Believe it or not a lot of headaches are caused by problems in the jaw (TMJ).
By Marianne Ryan PT, OCS
Clinical Director MRPT Physical Therapy
Dysfunctions of the TMJ are more common than you think and are often misdiagnosed by doctors and therapists who are not specialized in the treatment of orofacial pain and headaches.
Major contributors to TMJ dysfunctions are jaw clenching and grinding during the day and at night. This causes over-activation of the chewing muscles and can lead to chronic pain in the head and neck.
Some more specific symptoms are: ear pain, neck pain, jaw pain, headaches, tooth pain, limited opening or closing of the mouth, cracking or popping noises when opening and closing the jaw, pain when chewing food.
What should I do if you have jaw pain?
We recommend physical therapy with a therapist who is trained and specializes in the treatment of jaw pain.

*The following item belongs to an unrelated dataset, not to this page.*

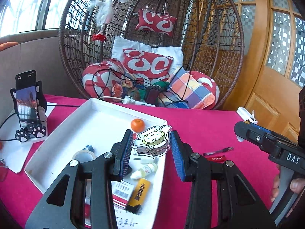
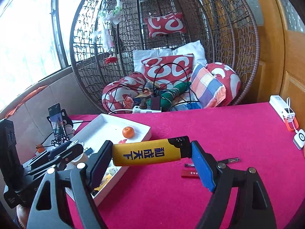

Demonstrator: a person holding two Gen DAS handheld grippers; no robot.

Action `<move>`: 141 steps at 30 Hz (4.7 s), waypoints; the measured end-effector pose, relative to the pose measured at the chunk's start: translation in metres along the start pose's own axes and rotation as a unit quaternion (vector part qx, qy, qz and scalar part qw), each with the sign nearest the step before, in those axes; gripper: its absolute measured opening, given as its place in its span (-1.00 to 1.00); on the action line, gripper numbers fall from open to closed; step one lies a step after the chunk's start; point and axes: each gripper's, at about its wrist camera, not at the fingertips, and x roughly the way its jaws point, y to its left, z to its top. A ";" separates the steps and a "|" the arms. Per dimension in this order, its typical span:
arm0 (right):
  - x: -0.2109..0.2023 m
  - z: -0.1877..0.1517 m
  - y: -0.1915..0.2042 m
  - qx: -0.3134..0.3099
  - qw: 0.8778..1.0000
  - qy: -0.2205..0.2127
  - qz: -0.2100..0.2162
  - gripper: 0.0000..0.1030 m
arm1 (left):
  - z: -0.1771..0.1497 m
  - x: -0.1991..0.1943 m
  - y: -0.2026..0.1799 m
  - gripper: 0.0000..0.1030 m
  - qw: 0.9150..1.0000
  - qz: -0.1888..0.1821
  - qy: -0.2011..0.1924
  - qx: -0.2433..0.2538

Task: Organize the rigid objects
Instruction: 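Carry the lighter and keychain over the white tray with both grippers, then open both grippers releasing the lighter and keychain into the tray, then grasp the red USB stick with the right gripper while the left approaches the black pen, then grasp the black pen with the left gripper while the right holds the USB stick, then carry the pen and USB stick over the white tray with both grippers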

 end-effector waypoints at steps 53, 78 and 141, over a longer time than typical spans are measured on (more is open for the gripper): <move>0.043 -0.072 -0.145 0.091 0.983 0.071 -0.143 1.00 | -0.064 0.075 -0.080 0.99 0.990 -0.021 0.134 0.044; 0.019 -0.104 -0.176 0.046 0.971 0.154 -0.177 0.56 | -0.058 0.136 -0.162 0.99 0.963 -0.132 0.145 0.186; -0.051 -0.093 -0.155 0.123 0.989 0.040 -0.074 0.57 | -0.062 0.059 -0.127 -0.84 0.965 -0.221 0.110 0.092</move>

The therapists at MRPT Physical Therapy have taken extensive course work and have years of experience in treating jaw / TMJ dysfunctions.
Along with manual therapy and exercise, your therapist at MRPT Physical Therapy will analyze your posture and try to figure out what everyday activities may be contributing to your dysfunction. Once these problems have been identified, you will be able focus on changing these behaviors to help achieve a longer lasting recovery.
Successful treatment of TMJ dysfunctions often require a multi-disciplined approach, meaning you may need to see more than one health care professional to get rid of your pain. There are dentists who specialize in TMJ treatment and should have extra training in the treatment of orofacial pain. We are members of the American Academy of Orofacial Pain, and we only refer to other members.
A night appliance may be used to protect your jaw from clenching and grinding and to prevent wearing down your tooth surfaces. At some point during your treatment program it may be necessary to add trigger point injections and / or medication. If you do have more then one health care professional treating your TMJ pain, it is important for them to communicate and form a cohesive plan in your recovery program.
Here is a TMJ Self Treatment Tip:
Take a moment to check your jaw. How does it feel?
Are the muscles on the side of your face sore?
OK, here is a way to relax your jaw muscles:
Sit comfortably in a chair with your back supported. Say the name “Emma” and let your teeth stay apart at the end of the name.
Maintain this position while resting the tip of your tongue behind the upper front row of teeth.
Try this relaxation technique whenever you have a chance or when you feel your jaw muscles tightening up.